State v. Hermann

Decision Date15 May 2007
Docket NumberNo. 34161-1-II.,34161-1-II.
Citation158 P.3d 96,138 Wn. App. 596
PartiesSTATE of Washington, Respondent, v. Nathan W. HERMANN, Appellant.
CourtWashington Court of Appeals

HOUGHTON, C.J.

¶ 1 Nathan Hermann appeals his convictions of first degree theft and trafficking in stolen property, arguing that insufficient evidence supported the verdict, his counsel provided ineffective assistance, and the trial court commented on the evidence when it instructed the jury. He also argues that the trial court violated Blakely v. Washington, 542 U.S. 296, 124 S.Ct. 2531, 159 L.Ed.2d 403 (2004), when it added one point to his offender score without a jury finding that he was on community placement at the time of the crimes. We agree that instructing the jury that evidence of retail price paid could be sufficient evidence of value constituted a prejudicial comment on the evidence. We affirm the trafficking in stolen property conviction and the trial court's offender score calculation. We reverse the first degree theft conviction and remand for further proceedings.

FACTS

¶ 2 Joann Hermann, the defendant's adoptive mother, owned a large jewelry collection. She kept a box containing 12 rings on the dresser behind the VCR in her bedroom. Joann1 also stored two other rings in the dresser drawer.

¶ 3 In January 2005, Hermann helped Joann replace her VCR with a new one that she had received for Christmas.
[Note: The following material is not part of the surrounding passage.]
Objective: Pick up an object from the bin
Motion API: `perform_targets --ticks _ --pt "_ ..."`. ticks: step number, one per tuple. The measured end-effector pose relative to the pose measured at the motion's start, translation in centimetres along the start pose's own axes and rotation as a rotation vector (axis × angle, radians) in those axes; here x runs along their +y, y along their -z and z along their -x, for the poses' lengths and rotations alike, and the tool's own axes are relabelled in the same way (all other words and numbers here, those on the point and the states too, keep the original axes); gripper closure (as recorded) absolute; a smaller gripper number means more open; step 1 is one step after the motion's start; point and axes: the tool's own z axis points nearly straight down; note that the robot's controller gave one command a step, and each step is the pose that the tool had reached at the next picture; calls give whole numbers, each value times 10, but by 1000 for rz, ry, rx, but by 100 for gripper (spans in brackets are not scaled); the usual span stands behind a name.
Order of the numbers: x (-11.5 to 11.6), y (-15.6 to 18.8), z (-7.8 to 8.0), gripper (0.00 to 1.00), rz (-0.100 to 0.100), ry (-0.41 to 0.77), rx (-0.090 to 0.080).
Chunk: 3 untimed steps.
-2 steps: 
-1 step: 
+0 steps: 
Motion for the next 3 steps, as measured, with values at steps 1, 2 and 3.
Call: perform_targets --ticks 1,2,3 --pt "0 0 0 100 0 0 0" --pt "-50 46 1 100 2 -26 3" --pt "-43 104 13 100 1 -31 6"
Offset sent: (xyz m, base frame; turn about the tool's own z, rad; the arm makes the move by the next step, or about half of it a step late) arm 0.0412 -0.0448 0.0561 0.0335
To do so they removed all the drawers from the dresser.

¶ 4 Around the end of the month, Joann discovered that the box of rings was missing. She searched the house and all the cupboards. When she could not find the rings, she asked Hermann and his girl friend, Kristie Southerland, whether they had seen the jewelry box. They denied seeing it.

¶ 5 Around this time, Hermann lived with Southerland. After the conversation with Joann, Southerland discovered in Hermann's possessions several pawn slips for rings. Southerland gave the pawn slips to Joann.
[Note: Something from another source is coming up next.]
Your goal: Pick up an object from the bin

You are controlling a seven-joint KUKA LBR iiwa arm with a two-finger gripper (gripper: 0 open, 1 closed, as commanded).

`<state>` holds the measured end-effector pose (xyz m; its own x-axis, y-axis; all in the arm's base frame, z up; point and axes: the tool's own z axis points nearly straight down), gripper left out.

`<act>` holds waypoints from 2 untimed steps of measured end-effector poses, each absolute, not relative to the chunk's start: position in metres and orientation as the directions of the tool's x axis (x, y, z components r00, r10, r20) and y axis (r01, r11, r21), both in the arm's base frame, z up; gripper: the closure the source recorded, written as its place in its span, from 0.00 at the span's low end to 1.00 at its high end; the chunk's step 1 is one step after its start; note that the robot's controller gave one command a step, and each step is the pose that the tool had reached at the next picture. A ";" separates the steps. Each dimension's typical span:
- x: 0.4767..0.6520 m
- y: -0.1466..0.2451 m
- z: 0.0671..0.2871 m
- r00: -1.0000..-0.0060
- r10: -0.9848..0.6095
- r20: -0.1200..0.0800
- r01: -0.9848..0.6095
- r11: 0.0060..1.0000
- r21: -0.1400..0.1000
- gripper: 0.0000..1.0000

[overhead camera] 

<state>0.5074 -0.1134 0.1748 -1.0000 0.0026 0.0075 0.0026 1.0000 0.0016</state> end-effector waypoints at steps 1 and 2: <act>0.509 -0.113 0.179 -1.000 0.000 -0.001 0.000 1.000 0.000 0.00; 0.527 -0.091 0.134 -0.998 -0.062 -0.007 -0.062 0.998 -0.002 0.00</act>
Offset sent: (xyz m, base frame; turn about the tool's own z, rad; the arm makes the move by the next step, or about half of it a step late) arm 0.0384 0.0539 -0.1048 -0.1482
¶ 6 Joann reported the theft to the police. When he learned this, Hermann asked her if she would drop the charges if he got the rings back. He also asked her if she had found one of the rings that she kept in the drawer. Joann was not aware that ring was missing, but when she checked the drawer it was gone. Hermann went into the bathroom and came out with the missing jewelry box. He told Joann he was just borrowing the rings and admitted he had pawned them on two occasions.

¶ 7 Detective Harry Heldreth of the Shelton Police Department placed a hold on the rings that Hermann pawned in Lacey. He also obtained pawn slips from a shop in Shelton confirming that Hermann had pawned rings there on January 13 and February 11.

¶ 8 On May 26, Heldreth interviewed Hermann at the police station. After waiving his Miranda rights, Hermann admitted that he had pawned Joann's rings at two different pawn shops. Miranda v. Arizona, 384 U.S. 436, 86 S.Ct. 1602, 16 L.Ed.2d 694 (1966). The police arrested Hermann. Authorities later recovered eight rings from a Lacey pawn shop.

¶ 9 The State charged Hermann with first degree theft and two counts of first degree trafficking in stolen property. A jury heard the matter and when it could not reach a verdict, the trial court declared a mistrial.

¶ 10 At the second jury trial, a certified diamond grader appraised the eight recovered rings at slightly over $900, based on the value of the gold and diamonds. The appraiser did not take into account the value of any colored stones. Joann also submitted sales receipts for many of the rings, including some of the rings that were not recovered. The receipts for the rings placed their purchase price at over $4,000.

¶ 11 The State proffered an original jury instruction stating that evidence of retail price may be sufficient to establish value. Hermann objected, arguing that the instruction was not included in the pattern jury instructions and improperly commented on the evidence. The trial court gave the instruction, finding that it was accurate and well founded in case law.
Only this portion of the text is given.